Ele encorajou as empresas a começarem a experimentar com a IA, mesmo com iniciativas limitadas e que vão crescendo aos poucos. “As oportunidades são vastas”, acrescentou.

Uma forma de fazer as coisas andarem no mundo corporativo é promover treinamentos para que os líderes encontrem oportunidades em suas áreas. “Geralmente a gente começa com uma apresentação sobre IA para dar aos líderes não técnicos um conhecimento básico para eles trabalharem”, contou. O próximo passos é chegar a pelo menos 10 potenciais casos de uso e avaliar sua viabilidade e retorno para o negócio.

Depois vem a decisão de contratar de fora, ou construir internamente uma solução. Mas como, muitas vezes, não existe nada pronto, é preciso partir para a construção própria.
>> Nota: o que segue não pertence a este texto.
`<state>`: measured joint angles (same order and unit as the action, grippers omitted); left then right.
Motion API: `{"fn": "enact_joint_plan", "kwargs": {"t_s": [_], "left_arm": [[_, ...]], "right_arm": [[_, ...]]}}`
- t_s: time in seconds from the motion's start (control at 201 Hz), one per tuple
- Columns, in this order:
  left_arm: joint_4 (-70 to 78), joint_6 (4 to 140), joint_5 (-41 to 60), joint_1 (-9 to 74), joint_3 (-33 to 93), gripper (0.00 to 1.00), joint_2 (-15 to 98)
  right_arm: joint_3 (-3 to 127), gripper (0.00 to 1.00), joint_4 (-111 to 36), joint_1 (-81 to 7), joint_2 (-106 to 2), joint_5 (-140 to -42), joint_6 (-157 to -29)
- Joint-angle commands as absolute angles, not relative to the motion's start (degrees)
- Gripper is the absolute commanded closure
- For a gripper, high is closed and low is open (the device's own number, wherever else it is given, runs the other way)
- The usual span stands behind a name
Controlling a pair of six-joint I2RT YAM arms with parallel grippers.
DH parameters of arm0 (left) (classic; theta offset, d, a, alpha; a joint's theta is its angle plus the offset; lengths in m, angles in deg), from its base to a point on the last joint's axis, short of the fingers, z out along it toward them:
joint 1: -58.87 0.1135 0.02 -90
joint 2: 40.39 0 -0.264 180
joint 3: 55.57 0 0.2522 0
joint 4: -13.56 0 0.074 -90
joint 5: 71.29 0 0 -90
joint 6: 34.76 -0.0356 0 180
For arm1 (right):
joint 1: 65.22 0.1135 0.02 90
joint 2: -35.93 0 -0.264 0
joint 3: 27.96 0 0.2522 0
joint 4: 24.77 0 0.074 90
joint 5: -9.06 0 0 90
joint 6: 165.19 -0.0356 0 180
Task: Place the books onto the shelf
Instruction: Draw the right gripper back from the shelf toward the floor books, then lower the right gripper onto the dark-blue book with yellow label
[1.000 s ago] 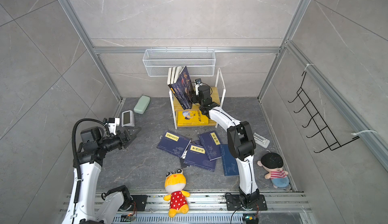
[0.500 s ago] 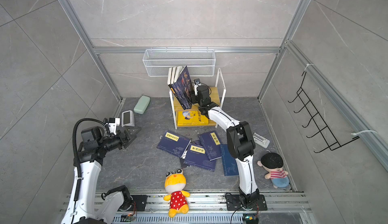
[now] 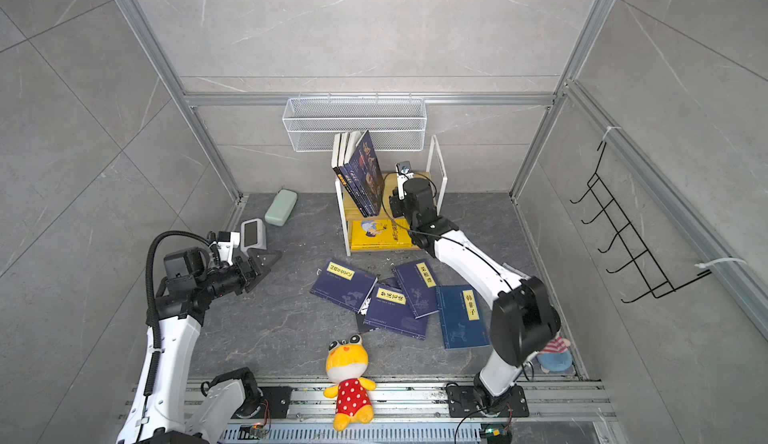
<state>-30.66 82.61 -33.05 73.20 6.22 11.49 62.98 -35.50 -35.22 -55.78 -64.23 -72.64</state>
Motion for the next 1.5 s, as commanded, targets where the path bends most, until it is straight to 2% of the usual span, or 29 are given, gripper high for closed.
{"fn": "enact_joint_plan", "kwargs": {"t_s": [0.0,0.154,0.309,0.528,0.697,0.956,1.33,1.499], "left_arm": [[-29.8,81.75,-32.02,73.02,7.09,0.0,12.14],[-29.02,81.57,-31.57,72.93,6.09,0.0,12.71],[-30.43,78.93,-31.3,73.17,6.37,0.0,12.92],[-30.29,78.61,-31.76,74.51,4.63,0.0,12.79],[-30.55,78.32,-31.98,75.29,4.42,0.0,12.95],[-38.17,65.92,-24.83,74.57,8.01,0.0,12.92],[-38.26,56.19,-19.68,73.83,6.08,0.0,11.36],[-38.61,54.64,-21.24,73.84,5.74,0.0,11.25]], "right_arm": [[56.53,0.55,-38.8,-31.28,-49.63,-58.86,-71.94],[49.8,0.37,-48.01,-24.88,-43.35,-51.79,-74.54],[46.85,0.28,-60.57,-19.43,-41.14,-45.36,-82.04],[44.38,0.17,-74.86,-15.63,-43.15,-43.97,-90.87],[44.26,0.17,-79.15,-15.13,-49.14,-42.91,-92.92],[48.14,0.19,-79.27,-15.12,-59.45,-45.2,-91.88],[52.45,0.23,-76.97,-16.1,-69.25,-45.83,-89.37],[54.63,0.34,-80.38,-16.31,-72.24,-42.47,-87.9]]}}
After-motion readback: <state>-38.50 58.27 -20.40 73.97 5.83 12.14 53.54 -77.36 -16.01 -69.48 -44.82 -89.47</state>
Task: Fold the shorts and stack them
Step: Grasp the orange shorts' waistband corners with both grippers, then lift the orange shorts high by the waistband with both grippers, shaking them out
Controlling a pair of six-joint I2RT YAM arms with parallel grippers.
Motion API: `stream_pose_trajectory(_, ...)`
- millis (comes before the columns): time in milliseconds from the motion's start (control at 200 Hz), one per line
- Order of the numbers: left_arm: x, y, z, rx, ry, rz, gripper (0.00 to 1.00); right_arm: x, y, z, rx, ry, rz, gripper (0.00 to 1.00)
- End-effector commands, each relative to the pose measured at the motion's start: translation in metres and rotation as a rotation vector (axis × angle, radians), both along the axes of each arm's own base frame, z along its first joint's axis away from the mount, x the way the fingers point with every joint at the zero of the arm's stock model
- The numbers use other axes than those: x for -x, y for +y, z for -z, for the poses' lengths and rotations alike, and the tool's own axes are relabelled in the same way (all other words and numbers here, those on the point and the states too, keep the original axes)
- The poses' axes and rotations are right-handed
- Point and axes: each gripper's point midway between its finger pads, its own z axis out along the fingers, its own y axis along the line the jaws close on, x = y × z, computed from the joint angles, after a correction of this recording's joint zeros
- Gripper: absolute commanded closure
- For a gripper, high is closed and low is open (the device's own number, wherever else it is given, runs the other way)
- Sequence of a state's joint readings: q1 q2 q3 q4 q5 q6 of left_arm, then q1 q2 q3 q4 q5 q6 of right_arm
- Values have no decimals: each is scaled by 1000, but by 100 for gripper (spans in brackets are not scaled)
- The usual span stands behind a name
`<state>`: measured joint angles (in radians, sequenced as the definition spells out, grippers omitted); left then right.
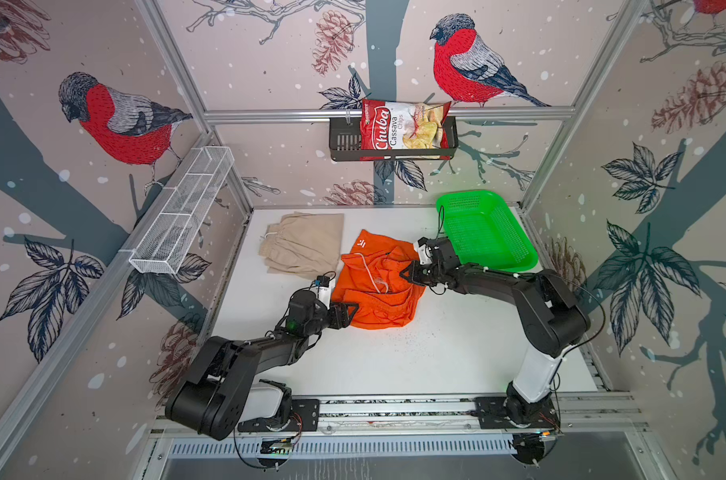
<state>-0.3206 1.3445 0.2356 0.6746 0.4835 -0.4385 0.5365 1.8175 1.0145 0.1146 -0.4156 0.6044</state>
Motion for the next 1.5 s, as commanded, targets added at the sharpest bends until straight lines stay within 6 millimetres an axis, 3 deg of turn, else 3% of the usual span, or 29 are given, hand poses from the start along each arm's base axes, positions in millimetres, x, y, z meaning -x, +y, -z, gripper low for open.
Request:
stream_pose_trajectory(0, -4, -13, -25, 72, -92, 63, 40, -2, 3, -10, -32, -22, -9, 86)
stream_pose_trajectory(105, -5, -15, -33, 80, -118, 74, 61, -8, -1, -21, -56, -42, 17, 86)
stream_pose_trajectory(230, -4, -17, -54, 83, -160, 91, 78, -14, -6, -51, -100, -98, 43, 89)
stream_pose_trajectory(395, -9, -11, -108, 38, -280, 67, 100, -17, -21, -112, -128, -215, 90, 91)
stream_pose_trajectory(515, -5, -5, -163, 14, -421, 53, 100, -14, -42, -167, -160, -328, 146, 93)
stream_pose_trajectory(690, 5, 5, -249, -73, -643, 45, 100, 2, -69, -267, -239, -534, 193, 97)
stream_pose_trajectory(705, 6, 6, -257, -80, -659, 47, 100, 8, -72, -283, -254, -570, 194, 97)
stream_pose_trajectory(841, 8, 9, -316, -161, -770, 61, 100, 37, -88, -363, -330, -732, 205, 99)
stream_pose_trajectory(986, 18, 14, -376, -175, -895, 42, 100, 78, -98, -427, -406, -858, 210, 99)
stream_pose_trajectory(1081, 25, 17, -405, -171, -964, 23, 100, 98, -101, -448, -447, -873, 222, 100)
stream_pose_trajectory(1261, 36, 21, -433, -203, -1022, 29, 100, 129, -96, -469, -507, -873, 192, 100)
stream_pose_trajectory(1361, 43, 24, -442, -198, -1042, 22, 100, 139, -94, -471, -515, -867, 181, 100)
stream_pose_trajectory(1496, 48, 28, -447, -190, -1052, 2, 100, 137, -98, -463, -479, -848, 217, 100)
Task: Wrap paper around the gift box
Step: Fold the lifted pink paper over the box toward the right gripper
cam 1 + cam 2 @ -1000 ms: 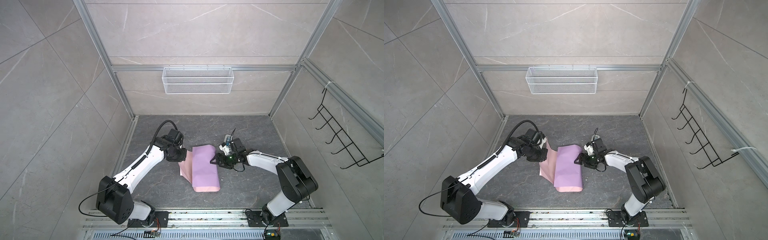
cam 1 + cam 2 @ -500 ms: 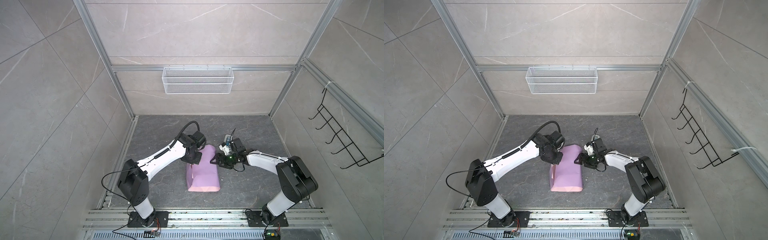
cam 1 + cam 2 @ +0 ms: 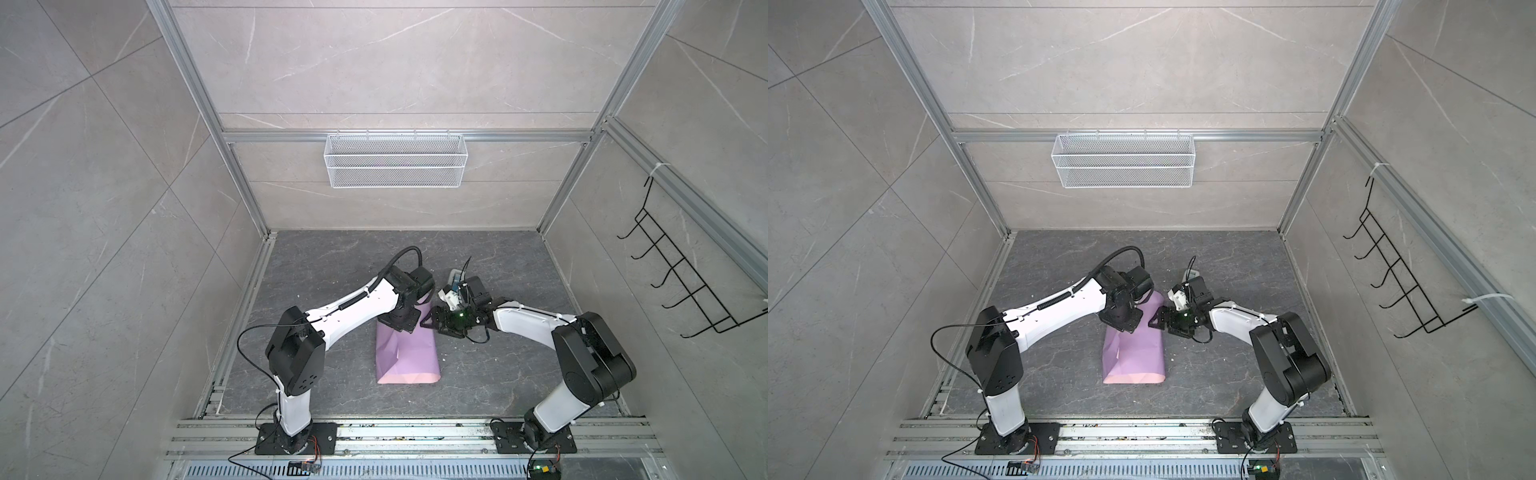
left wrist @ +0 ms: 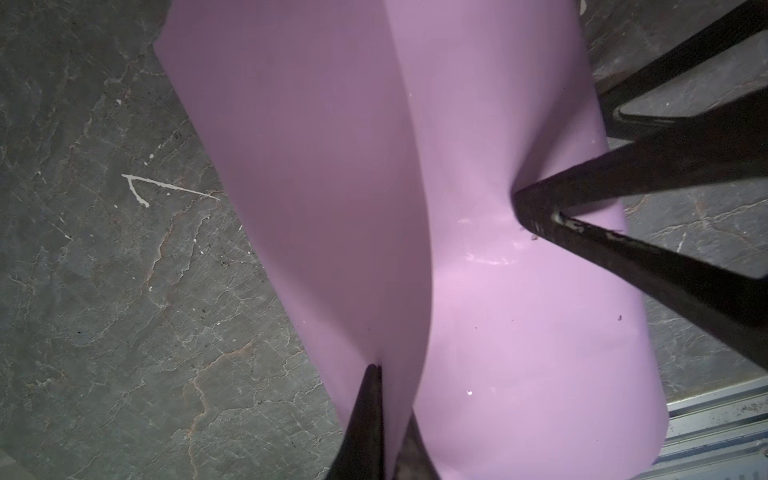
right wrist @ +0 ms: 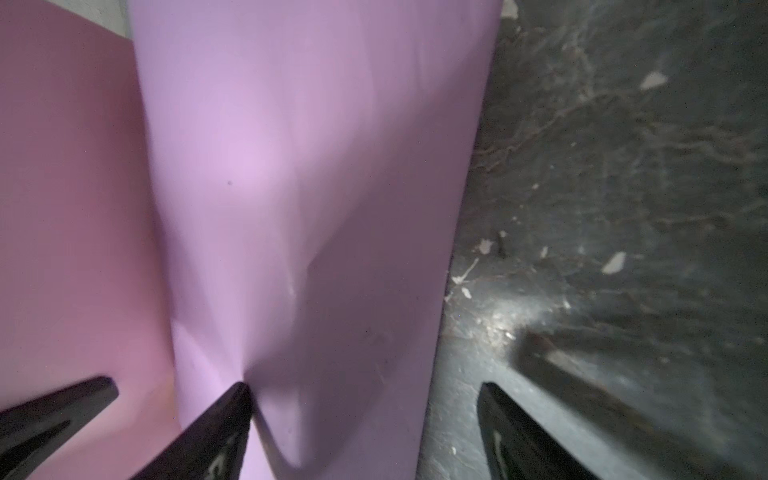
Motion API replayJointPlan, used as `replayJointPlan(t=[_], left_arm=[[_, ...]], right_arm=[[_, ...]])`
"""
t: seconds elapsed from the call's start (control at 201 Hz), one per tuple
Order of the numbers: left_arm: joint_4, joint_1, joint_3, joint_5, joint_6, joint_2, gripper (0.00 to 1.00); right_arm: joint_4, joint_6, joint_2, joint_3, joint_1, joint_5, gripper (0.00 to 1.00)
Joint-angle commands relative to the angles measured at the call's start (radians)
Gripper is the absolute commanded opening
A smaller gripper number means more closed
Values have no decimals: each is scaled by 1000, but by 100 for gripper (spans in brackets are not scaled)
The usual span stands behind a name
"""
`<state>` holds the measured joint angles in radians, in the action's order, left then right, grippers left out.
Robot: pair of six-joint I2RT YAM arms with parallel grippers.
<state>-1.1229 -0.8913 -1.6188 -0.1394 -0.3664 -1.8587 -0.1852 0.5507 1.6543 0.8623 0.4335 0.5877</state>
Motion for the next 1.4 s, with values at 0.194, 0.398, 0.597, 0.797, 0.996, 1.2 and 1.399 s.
replayJointPlan(t=[0.194,0.398,0.597,0.797,0.996,1.2,1.399], left_arm=[[-31,-18,-86,-15,-22,-51,7],[8,-18,-100,-3,-25,-79,7],[83,-15,-99,32,-16,-92,6],[141,-9,-91,86,-15,-97,5],[155,2,-70,109,-18,-115,5],[187,5,-27,135,-25,-109,5],[202,20,44,136,-31,-95,4]], right_arm=[[-89,12,62,-25,13,-178,86],[-88,15,59,-26,14,-180,86],[-86,21,55,-27,16,-181,86],[-84,26,55,-28,18,-183,86],[-78,31,56,-30,22,-183,86],[-82,33,52,-26,24,-186,86],[-106,28,30,1,24,-190,86]])
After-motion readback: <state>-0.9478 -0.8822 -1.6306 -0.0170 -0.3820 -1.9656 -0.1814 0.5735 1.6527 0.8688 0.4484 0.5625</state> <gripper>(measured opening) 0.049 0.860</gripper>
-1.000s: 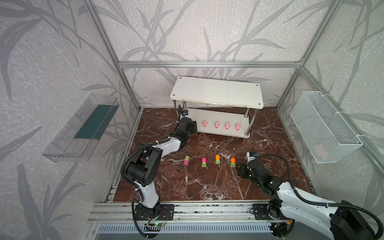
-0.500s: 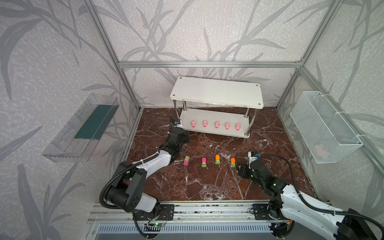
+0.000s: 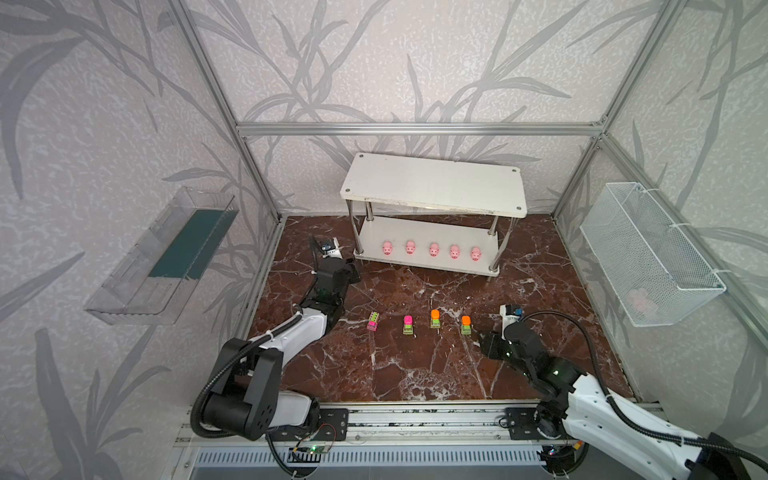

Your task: Place and organize the plastic toys onto the shelf

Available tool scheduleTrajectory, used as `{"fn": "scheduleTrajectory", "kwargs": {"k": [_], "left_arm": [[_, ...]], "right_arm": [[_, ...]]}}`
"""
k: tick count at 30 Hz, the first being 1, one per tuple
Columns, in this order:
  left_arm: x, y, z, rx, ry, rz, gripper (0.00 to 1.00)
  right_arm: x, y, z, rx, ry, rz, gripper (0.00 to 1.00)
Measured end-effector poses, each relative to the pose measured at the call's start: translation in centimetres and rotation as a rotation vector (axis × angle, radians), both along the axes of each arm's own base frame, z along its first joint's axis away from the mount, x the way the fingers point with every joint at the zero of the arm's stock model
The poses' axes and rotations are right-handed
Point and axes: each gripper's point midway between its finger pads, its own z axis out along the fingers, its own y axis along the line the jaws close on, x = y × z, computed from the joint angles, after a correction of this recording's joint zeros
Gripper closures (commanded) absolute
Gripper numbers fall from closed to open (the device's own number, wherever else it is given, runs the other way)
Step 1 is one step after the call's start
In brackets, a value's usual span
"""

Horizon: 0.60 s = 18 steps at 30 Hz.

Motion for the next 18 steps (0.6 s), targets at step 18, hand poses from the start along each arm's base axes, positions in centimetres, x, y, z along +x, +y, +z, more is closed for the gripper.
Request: {"fn": "scheduleTrajectory", "kwargs": {"k": [18], "left_arm": [[8.7,-0.8,-1.2,0.068,-0.108,-0.115,0.28]], "right_arm": [[0.0,-0.3,-0.9,-0.033,0.026,-0.011,0.45]]}}
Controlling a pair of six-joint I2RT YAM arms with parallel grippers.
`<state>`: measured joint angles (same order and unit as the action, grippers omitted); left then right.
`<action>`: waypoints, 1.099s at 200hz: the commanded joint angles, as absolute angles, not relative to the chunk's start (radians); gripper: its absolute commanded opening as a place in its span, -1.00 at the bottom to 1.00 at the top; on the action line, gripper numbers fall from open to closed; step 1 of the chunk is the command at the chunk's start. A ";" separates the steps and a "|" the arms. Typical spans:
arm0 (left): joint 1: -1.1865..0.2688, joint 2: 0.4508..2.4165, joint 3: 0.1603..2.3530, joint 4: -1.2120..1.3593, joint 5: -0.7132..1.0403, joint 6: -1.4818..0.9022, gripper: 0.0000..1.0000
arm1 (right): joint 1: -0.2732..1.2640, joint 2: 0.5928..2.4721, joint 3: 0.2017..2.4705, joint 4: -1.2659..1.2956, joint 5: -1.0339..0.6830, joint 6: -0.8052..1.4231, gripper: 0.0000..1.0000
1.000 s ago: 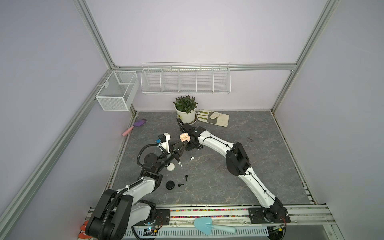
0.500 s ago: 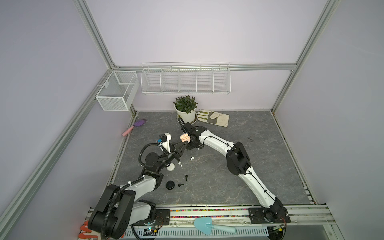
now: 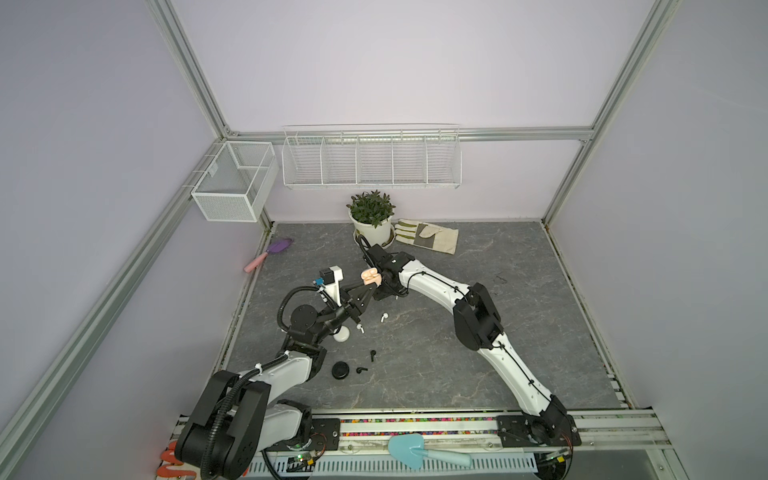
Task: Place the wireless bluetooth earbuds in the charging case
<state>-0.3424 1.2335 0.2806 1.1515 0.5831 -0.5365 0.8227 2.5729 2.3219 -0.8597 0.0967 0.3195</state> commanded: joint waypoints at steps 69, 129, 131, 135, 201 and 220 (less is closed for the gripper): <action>-0.343 1.216 0.288 1.157 0.584 -0.518 -1.00 | 0.859 2.618 2.362 -0.993 0.174 0.364 -0.37; -0.343 1.213 0.287 1.158 0.584 -0.522 -1.00 | 0.870 2.652 2.403 -0.996 0.182 0.364 -0.40; -0.343 1.213 0.287 1.157 0.584 -0.522 -1.00 | 0.869 2.652 2.406 -0.998 0.183 0.364 -0.40; -0.342 1.213 0.287 1.157 0.584 -0.522 -1.00 | 0.870 2.654 2.409 -0.998 0.181 0.364 -0.40; -0.344 1.213 0.287 1.156 0.586 -0.522 -1.00 | 0.876 2.667 2.418 -0.976 0.169 0.365 -0.41; -0.343 1.213 0.287 1.154 0.585 -0.521 -1.00 | 0.877 2.669 2.422 -0.973 0.163 0.367 -0.41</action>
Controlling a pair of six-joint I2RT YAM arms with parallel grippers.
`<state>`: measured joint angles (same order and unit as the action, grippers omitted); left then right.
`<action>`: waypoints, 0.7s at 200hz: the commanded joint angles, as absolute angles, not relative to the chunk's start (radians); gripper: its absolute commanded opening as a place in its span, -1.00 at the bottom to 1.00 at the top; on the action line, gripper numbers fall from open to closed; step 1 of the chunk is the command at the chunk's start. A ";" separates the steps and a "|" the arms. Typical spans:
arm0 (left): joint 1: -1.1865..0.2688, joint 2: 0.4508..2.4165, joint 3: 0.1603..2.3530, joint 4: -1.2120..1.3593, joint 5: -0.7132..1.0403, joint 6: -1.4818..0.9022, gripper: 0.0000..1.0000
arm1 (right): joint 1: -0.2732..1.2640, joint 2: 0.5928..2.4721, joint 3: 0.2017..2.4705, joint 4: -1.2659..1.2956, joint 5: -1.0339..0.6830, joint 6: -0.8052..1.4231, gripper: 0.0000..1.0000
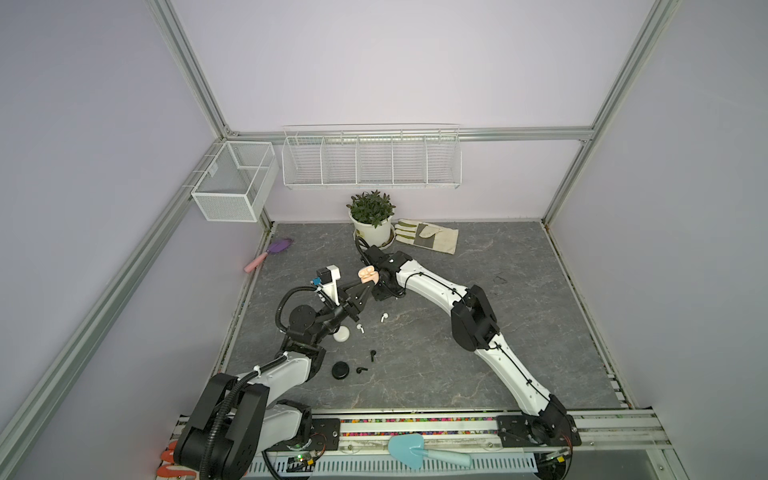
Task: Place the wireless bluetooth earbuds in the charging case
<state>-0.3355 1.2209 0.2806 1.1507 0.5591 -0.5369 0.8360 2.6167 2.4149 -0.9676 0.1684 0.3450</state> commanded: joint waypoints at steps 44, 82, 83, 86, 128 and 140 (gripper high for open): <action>-0.343 1.216 0.289 1.152 0.586 -0.520 -1.00 | 0.881 2.669 2.424 -0.971 0.155 0.368 -0.46; -0.343 1.218 0.290 1.148 0.586 -0.517 -1.00 | 0.885 2.666 2.427 -0.969 0.159 0.370 -0.49; -0.342 1.218 0.290 1.148 0.586 -0.517 -1.00 | 0.885 2.666 2.426 -0.969 0.160 0.370 -0.49; -0.342 1.217 0.290 1.147 0.585 -0.517 -1.00 | 0.886 2.665 2.428 -0.969 0.158 0.370 -0.50; -0.343 1.214 0.290 1.143 0.585 -0.515 -1.00 | 0.891 2.652 2.427 -0.974 0.163 0.365 -0.54; -0.343 1.211 0.288 1.142 0.585 -0.515 -1.00 | 0.891 2.646 2.425 -0.976 0.168 0.363 -0.54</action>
Uma opção para fazer isso é transformar a iniciativa em um negócio novo separado da empresa, para dar mais autonomia em seu desenvolvimento.

Esqueça o apocalipse das máquinas

O especialista admitiu os riscos potenciais do mal uso da IA, como os deepfakes pornográficos, feitos sem consentimento dos envolvidos, mas disse acreditar que seus benefícios serão muito maiores do que os problemas.

Para ele, o medo de uma dominação humana pelas máquinas é muito mais uma questão de “ficção científica do que de ciência”. Andrew, inclusive, vai na contramão de outro especialista da área, Ray Kurzweil, que prevê que a inteligência artificial geral – aquela capaz de desempenhar qualquer tarefa feita por um ser humano – será atingida em 2029.

Para ele, isso ainda vai demorar algumas décadas, ou mais. “Eu acho que o termo está perdendo sentido. É tipo um termo da moda”, cravou ele, comentando que a definição do que é AGI muda de acordo com o interesse de quem usa o termo e que, por isso, esse momento já pode até ter chegado, ou estar mais longe ou mais perto.

Ele afirmou que tenta nem falar sobre esse conceito por conta dessas diferentes interpretações possíveis. Mas, mostrando seu lado otimista, disse esperar esse momento chegar. “não vejo nenhuma limitação fundamental na física para que isso não aconteça. Eu espero que aconteça. E que venha enquanto estivermos vivos. Mas acho que estamos há pelo menos 10 anos distantes disso acontecer”, disse.  

Expectativas e valuations inflados

Perguntado pelo Startups sobre os altos valuations de companhias como OpenAI e xAI, e se estes valores são realistas, Andrew disse que ainda é preciso esperar para ver se essas companhias vão gerar as receitas necessárias para justificar o que os investidores esperam delas. Segundo ele, sua perspectiva é cautelosamente otimista. “Elas vão chegar lá em algum momento. Mas quanto tempo isso vai demorar pode ser um problema para as companhias”, disse.  

Para ele, o problema no momento é que o mercado está muito competitivo e os custos são muito baixos para as empresas. Isso permite que uma funcionalidade seja migrada entre plataformas facilmente.

Ele ponderou, no entanto, que as empresas têm gente muito inteligente e que certamente estão trabalhando em formas de driblar essas questões. A OpenAI, por exemplo, tem um bom negócio entre assinantes individuais, até onde ele saiba. “Sou amigo de todos os CEOs, então eu realmente espero que eles sejam bem-sucedidos”, brincou.